LTEの実効速度、スウェーデンがトップに――日本は9カ国中最下位調査リポート

» 2013年02月15日 15時48分 公開
[末岡洋子,ITmedia]

 現在世界約62カ国で提供がはじまっているLTE。高速通信や帯域利用の効率化などさまざまな特徴を備えるLTEだが、実際の速度はどの程度なのか――。電波状況に関する情報を収集するOpenSignalのデータによると、日本はLTE成熟市場である9カ国中最も遅いという、驚きの結果が出た。

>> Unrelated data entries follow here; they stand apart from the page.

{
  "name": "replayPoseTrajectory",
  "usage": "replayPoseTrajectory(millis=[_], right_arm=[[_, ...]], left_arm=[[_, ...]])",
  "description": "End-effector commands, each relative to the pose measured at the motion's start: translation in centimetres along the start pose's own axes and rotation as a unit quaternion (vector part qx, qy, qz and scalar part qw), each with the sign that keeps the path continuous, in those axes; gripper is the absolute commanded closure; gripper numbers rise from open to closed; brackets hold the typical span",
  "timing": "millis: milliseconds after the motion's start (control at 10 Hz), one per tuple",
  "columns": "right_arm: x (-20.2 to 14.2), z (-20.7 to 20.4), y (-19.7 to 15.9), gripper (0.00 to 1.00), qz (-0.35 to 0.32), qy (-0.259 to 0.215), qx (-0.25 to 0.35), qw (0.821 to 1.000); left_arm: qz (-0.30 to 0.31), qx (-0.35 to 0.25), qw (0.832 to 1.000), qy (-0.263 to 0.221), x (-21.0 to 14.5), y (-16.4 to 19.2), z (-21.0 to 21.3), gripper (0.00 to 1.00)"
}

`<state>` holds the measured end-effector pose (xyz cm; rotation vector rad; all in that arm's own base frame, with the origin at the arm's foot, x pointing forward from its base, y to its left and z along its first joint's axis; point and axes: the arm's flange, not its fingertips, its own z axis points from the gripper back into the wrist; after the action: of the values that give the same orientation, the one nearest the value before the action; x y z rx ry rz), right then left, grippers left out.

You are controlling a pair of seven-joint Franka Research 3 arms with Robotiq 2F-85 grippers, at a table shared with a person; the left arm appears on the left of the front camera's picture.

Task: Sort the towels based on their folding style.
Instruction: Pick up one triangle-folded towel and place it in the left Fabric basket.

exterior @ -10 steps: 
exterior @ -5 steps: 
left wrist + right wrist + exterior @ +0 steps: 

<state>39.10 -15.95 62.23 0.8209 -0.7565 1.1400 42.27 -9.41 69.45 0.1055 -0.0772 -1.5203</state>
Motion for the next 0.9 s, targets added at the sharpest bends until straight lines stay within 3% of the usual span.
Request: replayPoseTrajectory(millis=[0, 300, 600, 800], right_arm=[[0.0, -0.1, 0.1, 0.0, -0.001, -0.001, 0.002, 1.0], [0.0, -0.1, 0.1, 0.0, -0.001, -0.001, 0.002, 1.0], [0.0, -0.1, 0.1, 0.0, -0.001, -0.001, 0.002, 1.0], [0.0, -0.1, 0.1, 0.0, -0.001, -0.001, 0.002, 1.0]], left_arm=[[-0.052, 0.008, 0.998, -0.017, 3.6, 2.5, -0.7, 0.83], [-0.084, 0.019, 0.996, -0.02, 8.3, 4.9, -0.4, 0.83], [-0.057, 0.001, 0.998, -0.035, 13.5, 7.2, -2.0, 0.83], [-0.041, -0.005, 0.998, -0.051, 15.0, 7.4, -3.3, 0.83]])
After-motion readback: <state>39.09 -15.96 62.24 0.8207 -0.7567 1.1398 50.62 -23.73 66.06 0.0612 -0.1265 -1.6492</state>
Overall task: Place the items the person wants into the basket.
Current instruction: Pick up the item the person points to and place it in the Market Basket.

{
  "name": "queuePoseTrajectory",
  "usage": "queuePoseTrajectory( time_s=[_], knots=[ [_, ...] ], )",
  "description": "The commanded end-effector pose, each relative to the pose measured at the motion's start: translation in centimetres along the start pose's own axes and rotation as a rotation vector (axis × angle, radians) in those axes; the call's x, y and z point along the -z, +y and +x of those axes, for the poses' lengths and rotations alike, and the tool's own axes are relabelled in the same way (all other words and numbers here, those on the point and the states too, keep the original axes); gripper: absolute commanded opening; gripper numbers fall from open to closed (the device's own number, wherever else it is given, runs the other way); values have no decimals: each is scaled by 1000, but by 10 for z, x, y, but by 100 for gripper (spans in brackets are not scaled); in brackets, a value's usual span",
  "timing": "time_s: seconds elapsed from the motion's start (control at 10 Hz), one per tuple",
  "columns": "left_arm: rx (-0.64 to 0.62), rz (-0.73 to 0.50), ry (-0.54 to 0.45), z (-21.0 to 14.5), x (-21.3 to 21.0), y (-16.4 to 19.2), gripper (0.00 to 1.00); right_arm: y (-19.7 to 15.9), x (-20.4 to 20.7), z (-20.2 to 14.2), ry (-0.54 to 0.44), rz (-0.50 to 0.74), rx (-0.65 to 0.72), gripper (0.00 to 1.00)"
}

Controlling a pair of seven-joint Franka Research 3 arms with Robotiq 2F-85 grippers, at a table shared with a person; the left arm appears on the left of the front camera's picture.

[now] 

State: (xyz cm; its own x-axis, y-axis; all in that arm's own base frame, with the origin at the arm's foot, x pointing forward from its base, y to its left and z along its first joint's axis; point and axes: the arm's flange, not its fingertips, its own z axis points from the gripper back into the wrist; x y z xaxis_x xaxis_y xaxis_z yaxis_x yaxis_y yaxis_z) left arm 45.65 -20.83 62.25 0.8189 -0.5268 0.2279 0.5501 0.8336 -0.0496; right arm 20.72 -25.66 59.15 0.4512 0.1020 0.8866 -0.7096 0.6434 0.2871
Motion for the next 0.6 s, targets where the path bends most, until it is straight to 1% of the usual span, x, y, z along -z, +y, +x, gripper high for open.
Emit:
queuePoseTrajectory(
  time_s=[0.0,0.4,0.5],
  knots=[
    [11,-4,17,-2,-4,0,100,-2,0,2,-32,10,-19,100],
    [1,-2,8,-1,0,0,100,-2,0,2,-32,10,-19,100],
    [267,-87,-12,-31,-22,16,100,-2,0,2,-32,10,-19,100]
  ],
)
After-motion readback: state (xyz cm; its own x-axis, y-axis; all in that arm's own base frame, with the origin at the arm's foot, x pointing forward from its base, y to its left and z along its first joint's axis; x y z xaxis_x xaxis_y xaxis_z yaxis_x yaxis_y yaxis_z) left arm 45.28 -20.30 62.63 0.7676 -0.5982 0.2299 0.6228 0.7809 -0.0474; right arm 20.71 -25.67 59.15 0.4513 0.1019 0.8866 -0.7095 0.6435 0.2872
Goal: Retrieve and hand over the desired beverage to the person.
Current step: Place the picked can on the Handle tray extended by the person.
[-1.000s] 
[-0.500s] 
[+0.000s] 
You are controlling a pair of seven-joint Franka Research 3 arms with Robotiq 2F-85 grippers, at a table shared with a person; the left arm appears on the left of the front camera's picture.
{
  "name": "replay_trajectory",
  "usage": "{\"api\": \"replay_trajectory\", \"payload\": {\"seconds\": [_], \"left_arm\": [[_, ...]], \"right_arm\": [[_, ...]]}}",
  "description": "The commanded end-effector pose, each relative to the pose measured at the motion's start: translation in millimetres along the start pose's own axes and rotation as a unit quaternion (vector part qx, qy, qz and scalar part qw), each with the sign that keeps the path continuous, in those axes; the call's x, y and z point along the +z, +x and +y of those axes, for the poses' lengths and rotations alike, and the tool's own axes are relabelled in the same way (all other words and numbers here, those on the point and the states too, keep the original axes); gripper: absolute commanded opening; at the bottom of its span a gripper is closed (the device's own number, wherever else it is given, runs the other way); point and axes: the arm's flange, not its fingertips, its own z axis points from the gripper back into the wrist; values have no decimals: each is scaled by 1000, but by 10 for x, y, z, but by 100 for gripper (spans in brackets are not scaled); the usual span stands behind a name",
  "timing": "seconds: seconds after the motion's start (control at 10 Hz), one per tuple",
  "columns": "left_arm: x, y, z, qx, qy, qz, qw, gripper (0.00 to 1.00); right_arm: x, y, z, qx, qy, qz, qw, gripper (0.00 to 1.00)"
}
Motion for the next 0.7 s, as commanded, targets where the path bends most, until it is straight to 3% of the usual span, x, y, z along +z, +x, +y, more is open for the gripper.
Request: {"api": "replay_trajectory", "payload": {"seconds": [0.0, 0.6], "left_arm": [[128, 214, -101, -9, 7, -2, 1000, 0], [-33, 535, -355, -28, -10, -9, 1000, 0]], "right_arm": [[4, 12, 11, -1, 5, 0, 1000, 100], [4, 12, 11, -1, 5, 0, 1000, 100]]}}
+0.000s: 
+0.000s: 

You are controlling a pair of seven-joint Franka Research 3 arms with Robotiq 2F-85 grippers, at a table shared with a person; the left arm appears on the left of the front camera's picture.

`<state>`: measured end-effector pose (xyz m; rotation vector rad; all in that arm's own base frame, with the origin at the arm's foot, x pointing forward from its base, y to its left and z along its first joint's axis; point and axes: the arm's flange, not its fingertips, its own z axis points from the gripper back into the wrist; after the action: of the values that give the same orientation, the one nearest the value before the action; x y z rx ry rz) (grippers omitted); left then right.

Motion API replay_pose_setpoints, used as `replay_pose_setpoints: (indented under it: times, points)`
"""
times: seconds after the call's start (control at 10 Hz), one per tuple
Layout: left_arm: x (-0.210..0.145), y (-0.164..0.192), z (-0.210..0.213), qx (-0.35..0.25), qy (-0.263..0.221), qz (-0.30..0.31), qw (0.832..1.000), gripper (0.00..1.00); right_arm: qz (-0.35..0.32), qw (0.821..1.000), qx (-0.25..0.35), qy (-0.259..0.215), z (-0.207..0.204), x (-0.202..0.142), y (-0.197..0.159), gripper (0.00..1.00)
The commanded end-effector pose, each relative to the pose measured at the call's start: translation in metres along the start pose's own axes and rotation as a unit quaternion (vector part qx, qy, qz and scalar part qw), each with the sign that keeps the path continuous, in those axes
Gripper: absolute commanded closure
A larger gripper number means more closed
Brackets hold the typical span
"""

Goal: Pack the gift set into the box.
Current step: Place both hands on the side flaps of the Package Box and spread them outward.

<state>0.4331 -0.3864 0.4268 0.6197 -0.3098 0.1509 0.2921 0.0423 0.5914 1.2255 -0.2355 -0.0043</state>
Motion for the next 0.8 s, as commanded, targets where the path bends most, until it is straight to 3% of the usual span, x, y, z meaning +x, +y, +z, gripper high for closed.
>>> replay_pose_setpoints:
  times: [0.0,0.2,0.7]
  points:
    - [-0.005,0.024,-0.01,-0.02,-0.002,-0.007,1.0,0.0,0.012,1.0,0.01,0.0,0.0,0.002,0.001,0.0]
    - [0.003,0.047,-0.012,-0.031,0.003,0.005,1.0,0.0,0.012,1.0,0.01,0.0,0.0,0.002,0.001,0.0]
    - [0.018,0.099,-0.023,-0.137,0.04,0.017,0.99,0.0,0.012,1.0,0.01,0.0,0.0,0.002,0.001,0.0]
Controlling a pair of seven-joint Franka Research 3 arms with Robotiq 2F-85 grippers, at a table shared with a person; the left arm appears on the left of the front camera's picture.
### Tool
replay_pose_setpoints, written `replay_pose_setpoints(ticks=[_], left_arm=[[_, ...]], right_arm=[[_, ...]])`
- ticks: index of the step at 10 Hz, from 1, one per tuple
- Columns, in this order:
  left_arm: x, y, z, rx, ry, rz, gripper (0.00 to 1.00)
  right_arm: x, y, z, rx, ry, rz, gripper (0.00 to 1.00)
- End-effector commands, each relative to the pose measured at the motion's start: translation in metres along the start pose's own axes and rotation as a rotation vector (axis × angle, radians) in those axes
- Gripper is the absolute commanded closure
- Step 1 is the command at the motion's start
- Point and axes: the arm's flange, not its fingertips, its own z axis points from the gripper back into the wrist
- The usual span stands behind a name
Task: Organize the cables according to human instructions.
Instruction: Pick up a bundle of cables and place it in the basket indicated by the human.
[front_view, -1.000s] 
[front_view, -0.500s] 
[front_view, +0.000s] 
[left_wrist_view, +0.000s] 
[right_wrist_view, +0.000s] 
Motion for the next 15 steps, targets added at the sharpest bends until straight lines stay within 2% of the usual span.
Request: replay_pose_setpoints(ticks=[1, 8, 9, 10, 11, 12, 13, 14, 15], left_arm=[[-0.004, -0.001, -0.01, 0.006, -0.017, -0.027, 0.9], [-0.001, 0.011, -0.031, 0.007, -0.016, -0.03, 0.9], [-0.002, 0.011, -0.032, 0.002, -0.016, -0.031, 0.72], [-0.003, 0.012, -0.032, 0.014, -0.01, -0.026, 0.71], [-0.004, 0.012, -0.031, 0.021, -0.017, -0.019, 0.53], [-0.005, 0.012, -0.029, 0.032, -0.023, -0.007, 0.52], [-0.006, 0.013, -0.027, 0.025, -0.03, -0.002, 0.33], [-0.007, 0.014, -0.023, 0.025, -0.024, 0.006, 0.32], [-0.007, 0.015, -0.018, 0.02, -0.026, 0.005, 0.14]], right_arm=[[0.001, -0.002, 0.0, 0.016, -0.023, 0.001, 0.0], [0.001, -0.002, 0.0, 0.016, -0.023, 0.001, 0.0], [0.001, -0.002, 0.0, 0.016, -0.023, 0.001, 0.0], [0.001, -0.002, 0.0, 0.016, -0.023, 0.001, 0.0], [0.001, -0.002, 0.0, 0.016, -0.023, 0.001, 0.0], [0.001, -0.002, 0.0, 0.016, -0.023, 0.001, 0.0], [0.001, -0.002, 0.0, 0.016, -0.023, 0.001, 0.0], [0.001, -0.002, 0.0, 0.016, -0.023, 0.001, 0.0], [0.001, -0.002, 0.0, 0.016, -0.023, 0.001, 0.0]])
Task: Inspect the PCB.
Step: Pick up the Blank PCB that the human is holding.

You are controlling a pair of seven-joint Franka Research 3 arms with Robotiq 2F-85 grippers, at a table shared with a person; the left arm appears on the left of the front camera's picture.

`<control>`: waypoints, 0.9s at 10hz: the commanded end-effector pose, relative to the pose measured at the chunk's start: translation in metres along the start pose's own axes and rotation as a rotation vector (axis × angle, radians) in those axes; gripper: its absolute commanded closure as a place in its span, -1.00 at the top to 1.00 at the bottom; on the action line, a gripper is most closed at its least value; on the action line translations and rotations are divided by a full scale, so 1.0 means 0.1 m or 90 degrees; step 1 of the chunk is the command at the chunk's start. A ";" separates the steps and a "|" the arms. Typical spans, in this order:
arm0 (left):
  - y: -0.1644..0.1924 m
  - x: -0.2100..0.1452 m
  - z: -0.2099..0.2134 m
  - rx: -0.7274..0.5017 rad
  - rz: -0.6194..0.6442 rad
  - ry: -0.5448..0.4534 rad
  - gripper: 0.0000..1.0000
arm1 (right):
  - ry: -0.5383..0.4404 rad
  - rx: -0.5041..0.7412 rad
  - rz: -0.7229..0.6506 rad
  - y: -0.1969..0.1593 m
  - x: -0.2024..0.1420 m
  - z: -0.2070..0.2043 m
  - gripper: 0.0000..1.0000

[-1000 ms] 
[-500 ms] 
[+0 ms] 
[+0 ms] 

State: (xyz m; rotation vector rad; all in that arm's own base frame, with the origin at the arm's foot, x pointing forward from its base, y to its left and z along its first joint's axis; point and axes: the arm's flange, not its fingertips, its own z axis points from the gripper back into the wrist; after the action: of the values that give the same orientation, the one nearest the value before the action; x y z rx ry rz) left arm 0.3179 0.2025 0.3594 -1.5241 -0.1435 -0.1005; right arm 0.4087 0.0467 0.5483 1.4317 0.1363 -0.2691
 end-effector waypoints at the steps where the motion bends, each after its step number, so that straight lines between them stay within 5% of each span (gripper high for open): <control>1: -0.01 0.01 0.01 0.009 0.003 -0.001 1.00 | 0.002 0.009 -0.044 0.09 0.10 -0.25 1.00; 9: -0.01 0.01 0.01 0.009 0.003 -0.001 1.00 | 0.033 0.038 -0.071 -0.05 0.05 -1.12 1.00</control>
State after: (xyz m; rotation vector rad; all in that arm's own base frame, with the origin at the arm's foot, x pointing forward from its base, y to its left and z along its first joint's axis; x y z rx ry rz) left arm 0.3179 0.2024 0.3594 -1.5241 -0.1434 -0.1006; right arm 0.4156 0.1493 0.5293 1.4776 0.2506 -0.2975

 OpenSignalは基地局やWi-Fiアクセスポイントなど、無線通信の電波に関する情報を収集する企業。今回の調査は市場が成熟しており、カバーエリアが広いLTEネットワークを対象に、LTEの実効速度を測定。同社のAndroidアプリを使い、ユーザーのシグナル情報をベースに集計した。

 スウェーデン、香港、デンマーク、カナダ、オーストラリア、韓国、ドイツ、英国、日本の9カ国中、最も実効速度(下り)の平均が速かったのはスウェーデンで、速度は22.1Mbpsだった。最も遅かったのは7.1Mbpsの日本で、スウェーデンの3分の1にとどまった。同社の調査では、LTEの世界平均速度は10.4Mbps(下り)という。なお、スウェーデンは2009年末に世界で初めてLTEがスタートした市場。日本はその1年後となる2010年末にNTTドコモがサービスを開始した。

 こうした調査結果から、同じ標準ベースの通信方式であっても市場やキャリアによって速度に大きな開きがある、と同社はまとめている。

 調査ではほかにも、Wi-FiやHSPA+と比較してLTEの速度が優れていることや、遅延が改善されていることなども報告している。通信速度はWi-Fiが3.2Mbps、HSPA+は3.4Mbps(いずれも下り)であり、LTE(下り10.4Mbps)は約3倍速度が速いことになる。